Categories → Causal Wizard Concept
Causal Wizard is implemented with Open-Source Python packages.
Causal Wizard is built on top of several very popular and widely used Python packages. There are so many that only some key packages are mentioned here.
For core number crunching, we use NumPy and Pandas, two of the most globally popular scientific and technical computing tools.
For Causal Inference, we are using DoWhy, part of PyWhy. We will also extend the models to include those supported by EconML and possibly some custom models as well. So far, we only support DoubleML from EconML.
If you're an experienced Python programmer, you can also use DoWhy directly, although you may still find Causal Wizard a convenient shortcut.
The DoWhy paradigm of Identification, Estimation and Refutation is followed pretty closely in Causal Wizard, although we've wrapped these steps in more thorough checks and added a lot of error handling and messaging around issues detected.
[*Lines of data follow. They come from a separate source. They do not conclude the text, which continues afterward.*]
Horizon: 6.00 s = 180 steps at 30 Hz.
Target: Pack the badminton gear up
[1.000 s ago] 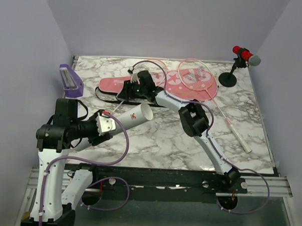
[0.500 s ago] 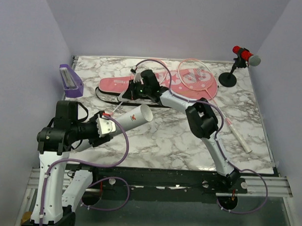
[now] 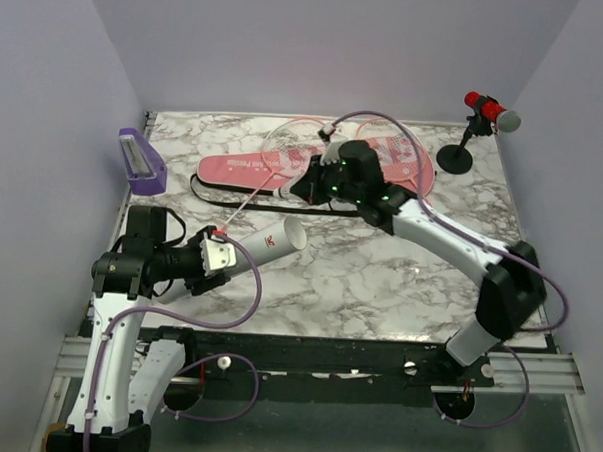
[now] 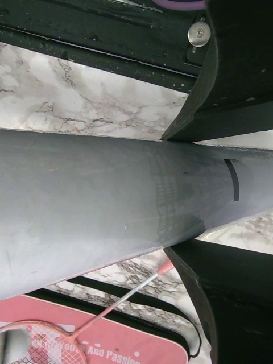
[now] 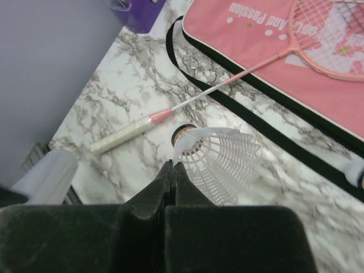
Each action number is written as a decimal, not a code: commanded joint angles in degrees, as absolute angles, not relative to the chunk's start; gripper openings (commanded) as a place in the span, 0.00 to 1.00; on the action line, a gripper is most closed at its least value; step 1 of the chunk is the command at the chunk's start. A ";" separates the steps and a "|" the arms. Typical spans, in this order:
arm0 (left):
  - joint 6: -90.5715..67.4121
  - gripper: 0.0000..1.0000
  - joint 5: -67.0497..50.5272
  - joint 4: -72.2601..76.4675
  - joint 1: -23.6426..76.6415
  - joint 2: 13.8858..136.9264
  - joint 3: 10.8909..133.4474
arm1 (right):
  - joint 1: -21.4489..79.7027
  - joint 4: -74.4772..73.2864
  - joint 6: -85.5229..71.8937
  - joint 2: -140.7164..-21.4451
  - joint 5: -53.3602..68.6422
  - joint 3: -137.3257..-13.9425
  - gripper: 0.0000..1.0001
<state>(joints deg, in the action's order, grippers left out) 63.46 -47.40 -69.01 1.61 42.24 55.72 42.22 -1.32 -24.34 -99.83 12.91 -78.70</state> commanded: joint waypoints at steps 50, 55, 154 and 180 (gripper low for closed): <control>64.25 0.72 -52.03 -60.99 4.48 47.46 54.67 | 53.53 -16.35 -27.86 -71.02 19.16 -73.74 0.27; 65.30 0.72 -51.86 -62.22 4.83 46.94 54.14 | 53.53 -15.64 -28.30 -66.02 16.88 -73.82 0.67; 62.14 0.73 -52.82 -62.31 8.26 44.12 49.57 | 24.43 -8.88 -23.20 -113.55 11.51 -79.98 0.58; 57.30 0.72 -49.40 -57.83 10.28 42.71 45.27 | 31.37 -16.68 -26.63 -76.84 15.74 -66.89 0.00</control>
<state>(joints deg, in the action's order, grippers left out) 58.41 -49.98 -60.27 9.82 43.77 46.28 27.11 -10.61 -26.96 -87.29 16.08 -68.38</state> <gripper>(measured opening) 0.728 0.009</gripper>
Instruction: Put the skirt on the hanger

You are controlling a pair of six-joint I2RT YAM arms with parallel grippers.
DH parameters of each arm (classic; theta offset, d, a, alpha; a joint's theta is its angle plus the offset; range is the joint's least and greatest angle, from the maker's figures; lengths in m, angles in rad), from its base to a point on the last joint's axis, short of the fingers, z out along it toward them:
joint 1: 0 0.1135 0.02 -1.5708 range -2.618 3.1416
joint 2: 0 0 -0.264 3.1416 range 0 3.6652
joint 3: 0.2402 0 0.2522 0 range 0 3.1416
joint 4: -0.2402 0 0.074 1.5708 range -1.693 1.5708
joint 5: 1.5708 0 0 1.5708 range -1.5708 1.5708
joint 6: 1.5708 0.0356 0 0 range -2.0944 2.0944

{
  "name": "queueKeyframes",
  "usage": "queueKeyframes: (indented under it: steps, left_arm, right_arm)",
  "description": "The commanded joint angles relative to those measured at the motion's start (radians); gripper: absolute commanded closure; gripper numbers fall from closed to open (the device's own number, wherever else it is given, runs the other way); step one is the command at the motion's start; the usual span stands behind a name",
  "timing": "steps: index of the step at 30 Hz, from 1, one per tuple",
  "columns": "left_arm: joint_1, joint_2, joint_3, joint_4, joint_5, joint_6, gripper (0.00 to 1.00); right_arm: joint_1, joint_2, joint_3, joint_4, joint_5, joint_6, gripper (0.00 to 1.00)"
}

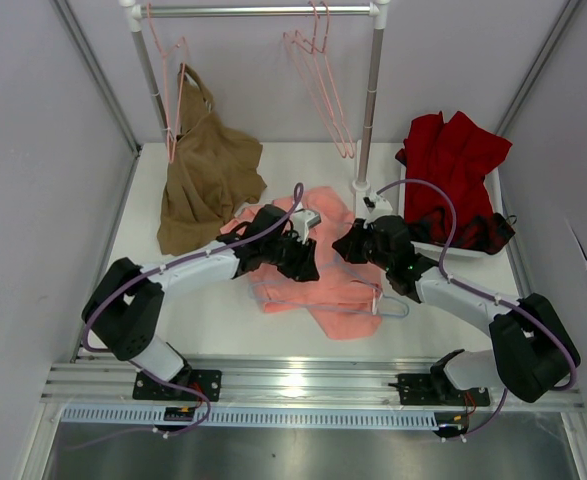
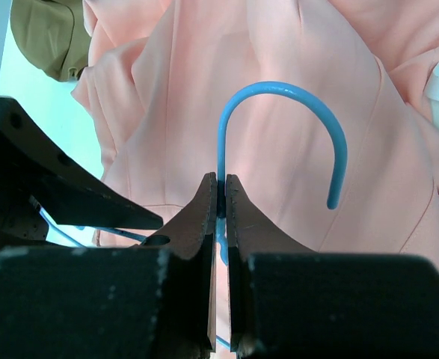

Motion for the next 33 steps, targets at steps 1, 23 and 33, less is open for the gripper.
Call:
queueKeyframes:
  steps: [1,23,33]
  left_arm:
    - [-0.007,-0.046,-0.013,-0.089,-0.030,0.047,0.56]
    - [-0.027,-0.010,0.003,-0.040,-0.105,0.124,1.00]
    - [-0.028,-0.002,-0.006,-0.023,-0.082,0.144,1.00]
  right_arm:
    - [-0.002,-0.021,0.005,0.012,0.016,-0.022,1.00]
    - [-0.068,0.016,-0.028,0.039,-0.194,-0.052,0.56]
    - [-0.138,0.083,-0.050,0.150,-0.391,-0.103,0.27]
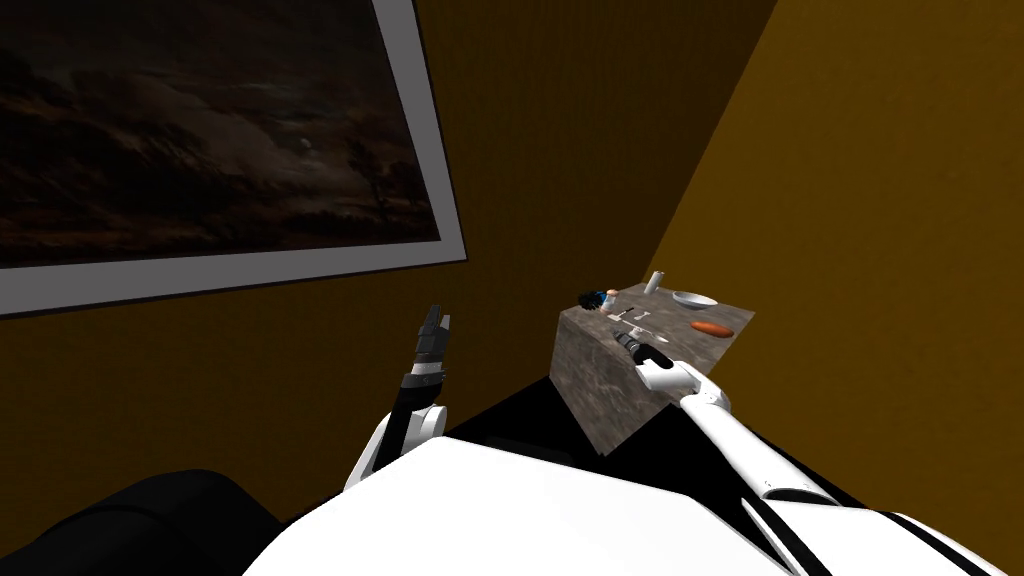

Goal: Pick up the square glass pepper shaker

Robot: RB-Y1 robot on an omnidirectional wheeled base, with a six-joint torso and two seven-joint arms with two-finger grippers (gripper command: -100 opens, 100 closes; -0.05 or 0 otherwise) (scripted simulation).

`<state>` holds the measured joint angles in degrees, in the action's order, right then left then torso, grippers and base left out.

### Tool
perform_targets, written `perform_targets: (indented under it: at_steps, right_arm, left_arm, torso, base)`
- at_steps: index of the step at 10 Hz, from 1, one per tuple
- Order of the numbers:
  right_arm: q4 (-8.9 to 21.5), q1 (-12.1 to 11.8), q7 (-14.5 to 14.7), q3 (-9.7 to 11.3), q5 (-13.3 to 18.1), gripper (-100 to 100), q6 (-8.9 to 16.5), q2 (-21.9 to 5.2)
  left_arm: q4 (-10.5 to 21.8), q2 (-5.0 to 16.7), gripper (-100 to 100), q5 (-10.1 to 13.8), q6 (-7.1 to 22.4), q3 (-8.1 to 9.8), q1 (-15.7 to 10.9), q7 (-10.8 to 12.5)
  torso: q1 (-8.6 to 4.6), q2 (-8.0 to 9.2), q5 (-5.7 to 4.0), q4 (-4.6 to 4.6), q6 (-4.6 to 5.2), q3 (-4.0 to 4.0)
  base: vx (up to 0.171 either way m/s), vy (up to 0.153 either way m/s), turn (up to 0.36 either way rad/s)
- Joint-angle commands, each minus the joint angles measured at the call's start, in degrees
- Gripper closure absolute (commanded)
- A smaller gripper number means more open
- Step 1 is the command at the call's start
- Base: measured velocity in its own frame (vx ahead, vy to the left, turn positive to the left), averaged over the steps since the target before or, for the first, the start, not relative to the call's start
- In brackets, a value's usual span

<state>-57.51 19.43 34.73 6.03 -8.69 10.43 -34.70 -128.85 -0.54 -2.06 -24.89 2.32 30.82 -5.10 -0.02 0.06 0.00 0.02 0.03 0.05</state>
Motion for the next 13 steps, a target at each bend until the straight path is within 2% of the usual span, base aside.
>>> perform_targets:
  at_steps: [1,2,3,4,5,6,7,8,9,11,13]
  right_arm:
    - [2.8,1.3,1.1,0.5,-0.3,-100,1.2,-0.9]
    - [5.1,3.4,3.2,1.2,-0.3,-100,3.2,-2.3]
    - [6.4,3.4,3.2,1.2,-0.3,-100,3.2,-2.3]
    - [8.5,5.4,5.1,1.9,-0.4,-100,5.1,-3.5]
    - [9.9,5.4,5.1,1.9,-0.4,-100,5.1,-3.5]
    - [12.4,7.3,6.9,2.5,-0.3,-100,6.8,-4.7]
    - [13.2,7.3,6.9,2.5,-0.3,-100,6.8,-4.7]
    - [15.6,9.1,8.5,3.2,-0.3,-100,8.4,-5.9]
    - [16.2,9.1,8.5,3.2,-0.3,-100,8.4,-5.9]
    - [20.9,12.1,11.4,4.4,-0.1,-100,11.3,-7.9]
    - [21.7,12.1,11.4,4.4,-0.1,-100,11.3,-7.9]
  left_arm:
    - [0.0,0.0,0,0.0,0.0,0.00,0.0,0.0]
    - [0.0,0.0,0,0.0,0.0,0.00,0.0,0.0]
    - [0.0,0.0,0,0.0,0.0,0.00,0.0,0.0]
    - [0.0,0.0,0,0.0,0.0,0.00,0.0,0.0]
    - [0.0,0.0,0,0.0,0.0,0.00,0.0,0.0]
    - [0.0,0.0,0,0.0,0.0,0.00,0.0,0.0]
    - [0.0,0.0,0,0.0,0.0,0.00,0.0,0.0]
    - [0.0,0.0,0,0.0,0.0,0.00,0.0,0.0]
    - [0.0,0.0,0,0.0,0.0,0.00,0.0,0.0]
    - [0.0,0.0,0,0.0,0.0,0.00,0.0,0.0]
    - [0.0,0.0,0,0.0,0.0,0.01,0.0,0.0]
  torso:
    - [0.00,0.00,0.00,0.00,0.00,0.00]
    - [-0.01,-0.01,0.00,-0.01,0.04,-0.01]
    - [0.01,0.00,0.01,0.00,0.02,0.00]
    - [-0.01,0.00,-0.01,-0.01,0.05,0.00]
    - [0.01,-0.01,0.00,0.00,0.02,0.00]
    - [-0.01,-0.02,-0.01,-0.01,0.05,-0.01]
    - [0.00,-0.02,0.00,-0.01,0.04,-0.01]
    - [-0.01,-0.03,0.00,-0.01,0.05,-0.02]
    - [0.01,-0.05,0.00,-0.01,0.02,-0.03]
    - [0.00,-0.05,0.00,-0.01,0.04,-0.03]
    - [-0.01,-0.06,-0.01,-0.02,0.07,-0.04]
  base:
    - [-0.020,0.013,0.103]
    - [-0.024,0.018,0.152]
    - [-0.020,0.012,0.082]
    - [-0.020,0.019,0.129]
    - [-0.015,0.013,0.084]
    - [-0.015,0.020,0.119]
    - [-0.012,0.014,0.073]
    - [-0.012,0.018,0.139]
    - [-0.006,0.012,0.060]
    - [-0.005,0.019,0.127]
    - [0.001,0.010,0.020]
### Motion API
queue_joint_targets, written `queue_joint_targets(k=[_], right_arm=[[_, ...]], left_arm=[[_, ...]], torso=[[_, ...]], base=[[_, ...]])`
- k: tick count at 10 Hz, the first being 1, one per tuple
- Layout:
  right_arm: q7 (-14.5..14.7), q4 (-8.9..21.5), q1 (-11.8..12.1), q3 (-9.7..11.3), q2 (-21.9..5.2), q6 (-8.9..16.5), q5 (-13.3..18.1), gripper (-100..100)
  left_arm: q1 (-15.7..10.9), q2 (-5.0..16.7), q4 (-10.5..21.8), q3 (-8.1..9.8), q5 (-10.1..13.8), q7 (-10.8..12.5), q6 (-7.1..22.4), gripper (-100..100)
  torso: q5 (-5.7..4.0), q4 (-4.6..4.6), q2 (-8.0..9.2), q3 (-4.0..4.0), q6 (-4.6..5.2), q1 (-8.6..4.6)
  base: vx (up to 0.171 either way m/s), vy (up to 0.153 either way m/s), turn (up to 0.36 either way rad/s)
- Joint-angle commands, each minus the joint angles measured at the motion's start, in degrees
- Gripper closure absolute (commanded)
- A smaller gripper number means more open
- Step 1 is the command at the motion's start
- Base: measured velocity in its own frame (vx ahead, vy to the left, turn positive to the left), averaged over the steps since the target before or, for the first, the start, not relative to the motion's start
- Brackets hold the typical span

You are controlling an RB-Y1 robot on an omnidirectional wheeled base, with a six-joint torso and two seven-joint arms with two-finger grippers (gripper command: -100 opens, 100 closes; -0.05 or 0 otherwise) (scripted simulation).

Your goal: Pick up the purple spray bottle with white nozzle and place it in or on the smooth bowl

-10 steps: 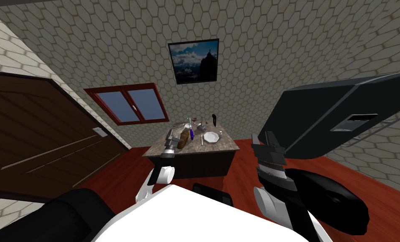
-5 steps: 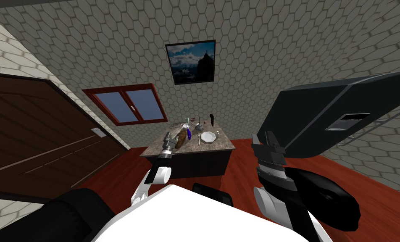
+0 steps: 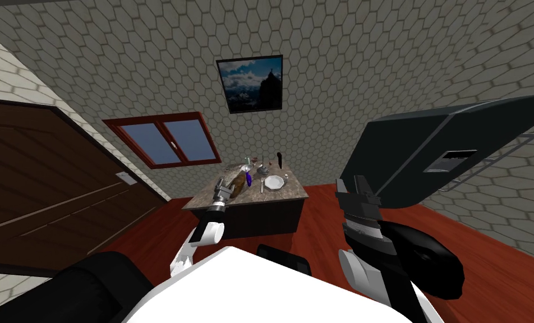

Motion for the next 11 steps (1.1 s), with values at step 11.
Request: queue_joint_targets(k=[11], right_arm=[[0.00,0.00,0.00,0.00,0.00,0.00,0.00,0]], left_arm=[[-1.42,1.08,5.84,9.10,6.48,16.61,9.50,-100]], torso=[[0.01,0.00,0.02,0.01,0.01,0.05]], base=[[0.001,-0.056,-0.053]])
In addition we always perform a broad suite of additional validation checks and other options in DoWhy, such as Bootstrap resampling for confidence intervals and significance testing. In short, we try to make it easy for non-experts to use.
Causal Wizard was built in Django. The user interface HTML/CSS is based on Bootstrap.
We'd also like to call out Cytoscape.js, which we use for causal diagram model rendering and interaction. Other plots are rendered with Plotly.js.